Items from a dataset:
──────

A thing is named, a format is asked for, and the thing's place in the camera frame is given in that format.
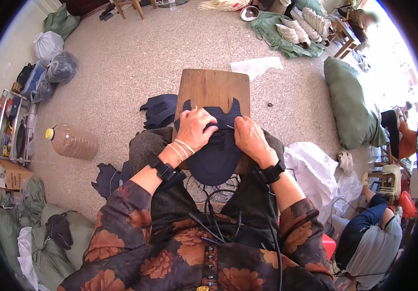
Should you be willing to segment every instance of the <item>bottle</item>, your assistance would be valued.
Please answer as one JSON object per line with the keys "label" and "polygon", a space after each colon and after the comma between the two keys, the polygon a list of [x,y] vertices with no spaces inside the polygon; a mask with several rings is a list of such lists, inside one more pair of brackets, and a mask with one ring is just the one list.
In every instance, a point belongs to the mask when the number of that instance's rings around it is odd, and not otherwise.
{"label": "bottle", "polygon": [[82,160],[92,160],[99,147],[93,134],[68,124],[47,129],[46,138],[57,154]]}
{"label": "bottle", "polygon": [[171,11],[177,10],[177,5],[175,3],[175,0],[168,0],[168,3],[170,4],[170,10]]}

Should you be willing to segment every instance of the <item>blue container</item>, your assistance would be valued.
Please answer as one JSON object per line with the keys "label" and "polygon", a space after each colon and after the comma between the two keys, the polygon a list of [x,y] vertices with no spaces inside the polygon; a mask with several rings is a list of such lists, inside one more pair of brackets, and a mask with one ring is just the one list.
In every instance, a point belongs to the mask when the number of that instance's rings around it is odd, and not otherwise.
{"label": "blue container", "polygon": [[41,77],[41,74],[44,73],[46,70],[47,69],[43,65],[41,65],[40,61],[37,61],[20,95],[30,99],[31,91],[36,89],[36,82],[39,81],[39,77]]}

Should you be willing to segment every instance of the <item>gray shirt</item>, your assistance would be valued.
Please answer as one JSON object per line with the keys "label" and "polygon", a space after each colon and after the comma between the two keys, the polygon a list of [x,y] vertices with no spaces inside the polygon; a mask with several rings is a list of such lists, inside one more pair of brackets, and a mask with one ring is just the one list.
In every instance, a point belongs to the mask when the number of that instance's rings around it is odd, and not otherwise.
{"label": "gray shirt", "polygon": [[351,276],[358,276],[357,290],[369,290],[383,278],[398,253],[402,236],[401,226],[394,217],[384,230],[380,226],[371,226],[364,233],[346,267]]}

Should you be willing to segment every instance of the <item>white sneaker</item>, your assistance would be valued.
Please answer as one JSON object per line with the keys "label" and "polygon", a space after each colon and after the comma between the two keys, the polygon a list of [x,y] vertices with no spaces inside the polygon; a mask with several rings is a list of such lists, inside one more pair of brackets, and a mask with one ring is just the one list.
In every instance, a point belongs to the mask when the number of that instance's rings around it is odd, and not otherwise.
{"label": "white sneaker", "polygon": [[343,169],[343,172],[351,176],[353,172],[353,157],[350,153],[347,151],[341,151],[338,153],[338,160],[339,160],[339,166]]}

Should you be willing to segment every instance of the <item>white rubber band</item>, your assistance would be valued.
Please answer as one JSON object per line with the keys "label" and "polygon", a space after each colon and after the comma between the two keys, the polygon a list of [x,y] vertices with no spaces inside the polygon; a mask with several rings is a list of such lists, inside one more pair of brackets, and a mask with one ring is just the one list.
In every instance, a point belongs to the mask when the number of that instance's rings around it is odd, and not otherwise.
{"label": "white rubber band", "polygon": [[185,157],[188,159],[188,154],[186,153],[185,149],[181,147],[181,145],[179,145],[178,143],[175,143],[177,146],[179,146],[179,148],[181,148],[181,150],[185,153]]}
{"label": "white rubber band", "polygon": [[174,147],[172,147],[172,145],[169,143],[168,144],[168,146],[171,148],[171,149],[173,149],[174,151],[175,151],[175,153],[177,153],[177,155],[180,157],[180,161],[181,162],[183,162],[183,158],[182,158],[182,156],[181,156],[181,154],[174,148]]}
{"label": "white rubber band", "polygon": [[190,151],[191,153],[193,153],[193,154],[194,154],[193,149],[192,149],[192,148],[190,148],[190,147],[189,147],[189,145],[185,144],[185,143],[184,143],[184,142],[182,142],[181,140],[179,140],[179,139],[174,139],[174,142],[179,142],[179,143],[181,143],[181,144],[182,144],[182,145],[184,145],[187,149],[189,149],[189,151]]}

──────

The preceding entries are to be returned verbatim, with every picture excluded.

A thing is named, a format is asked for, and the thing's place in the camera frame is given in that format.
Should you be willing to segment every instance of the <item>bottle</item>, your assistance would be valued.
Please answer as one JSON object per line with the keys "label" and "polygon", a space after each colon and after the comma between the two keys, the polygon a list of [x,y] vertices with no spaces inside the polygon; a mask with several rings is a list of such lists, inside one more pair of brackets, and a mask with one ring is just the one list.
In every instance, a point belongs to the mask when the number of that instance's rings around it is odd, and not otherwise.
{"label": "bottle", "polygon": [[82,160],[92,160],[99,147],[93,134],[68,124],[47,129],[46,138],[57,154]]}
{"label": "bottle", "polygon": [[171,11],[177,10],[177,5],[175,3],[175,0],[168,0],[168,3],[170,4],[170,10]]}

Should you be willing to segment every instance of the <item>blue container</item>, your assistance would be valued.
Please answer as one JSON object per line with the keys "label" and "polygon", a space after each colon and after the comma between the two keys, the polygon a list of [x,y] vertices with no spaces inside the polygon; a mask with several rings is a list of such lists, inside one more pair of brackets, and a mask with one ring is just the one list.
In every instance, a point belongs to the mask when the number of that instance's rings around it is odd, and not otherwise.
{"label": "blue container", "polygon": [[41,77],[41,74],[44,73],[46,70],[47,69],[43,65],[41,65],[40,61],[37,61],[20,95],[30,99],[31,91],[36,89],[36,82],[39,81],[39,77]]}

Should you be willing to segment every instance of the <item>gray shirt</item>, your assistance would be valued.
Please answer as one JSON object per line with the keys "label" and "polygon", a space after each colon and after the comma between the two keys, the polygon a list of [x,y] vertices with no spaces inside the polygon; a mask with several rings is a list of such lists, inside one more pair of brackets, and a mask with one ring is just the one list.
In every instance, a point belongs to the mask when the number of that instance's rings around it is odd, and not otherwise.
{"label": "gray shirt", "polygon": [[351,276],[358,276],[357,290],[369,290],[383,278],[398,253],[402,236],[401,226],[394,217],[384,230],[380,226],[371,226],[364,233],[346,267]]}

Should you be willing to segment every instance of the <item>white sneaker</item>, your assistance would be valued.
Please answer as one JSON object per line with the keys "label" and "polygon", a space after each colon and after the comma between the two keys, the polygon a list of [x,y] vertices with no spaces inside the polygon; a mask with several rings is a list of such lists, inside one more pair of brackets, and a mask with one ring is just the one list.
In every instance, a point belongs to the mask when the number of that instance's rings around it is odd, and not otherwise.
{"label": "white sneaker", "polygon": [[343,169],[343,172],[351,176],[353,172],[353,157],[350,153],[347,151],[341,151],[338,153],[338,160],[339,160],[339,166]]}

Should you be willing to segment every instance of the <item>white rubber band</item>, your assistance would be valued.
Please answer as one JSON object per line with the keys "label" and "polygon", a space after each colon and after the comma between the two keys, the polygon a list of [x,y] vertices with no spaces inside the polygon; a mask with several rings is a list of such lists, inside one more pair of brackets, and a mask with one ring is just the one list.
In every instance, a point belongs to the mask when the number of that instance's rings around it is odd, and not otherwise.
{"label": "white rubber band", "polygon": [[185,157],[188,159],[188,154],[186,153],[185,149],[181,147],[181,145],[179,145],[178,143],[175,143],[177,146],[179,146],[179,148],[181,148],[181,150],[185,153]]}
{"label": "white rubber band", "polygon": [[174,147],[172,147],[172,145],[169,143],[168,144],[168,146],[171,148],[171,149],[173,149],[174,151],[175,151],[175,153],[177,153],[177,155],[180,157],[180,161],[181,162],[183,162],[183,158],[182,158],[182,156],[181,156],[181,154],[174,148]]}
{"label": "white rubber band", "polygon": [[190,151],[191,153],[193,153],[193,154],[194,154],[193,149],[192,149],[192,148],[190,148],[190,147],[189,147],[189,145],[185,144],[185,143],[184,143],[184,142],[182,142],[181,140],[179,140],[179,139],[174,139],[174,142],[179,142],[179,143],[181,143],[181,144],[182,144],[182,145],[184,145],[187,149],[189,149],[189,151]]}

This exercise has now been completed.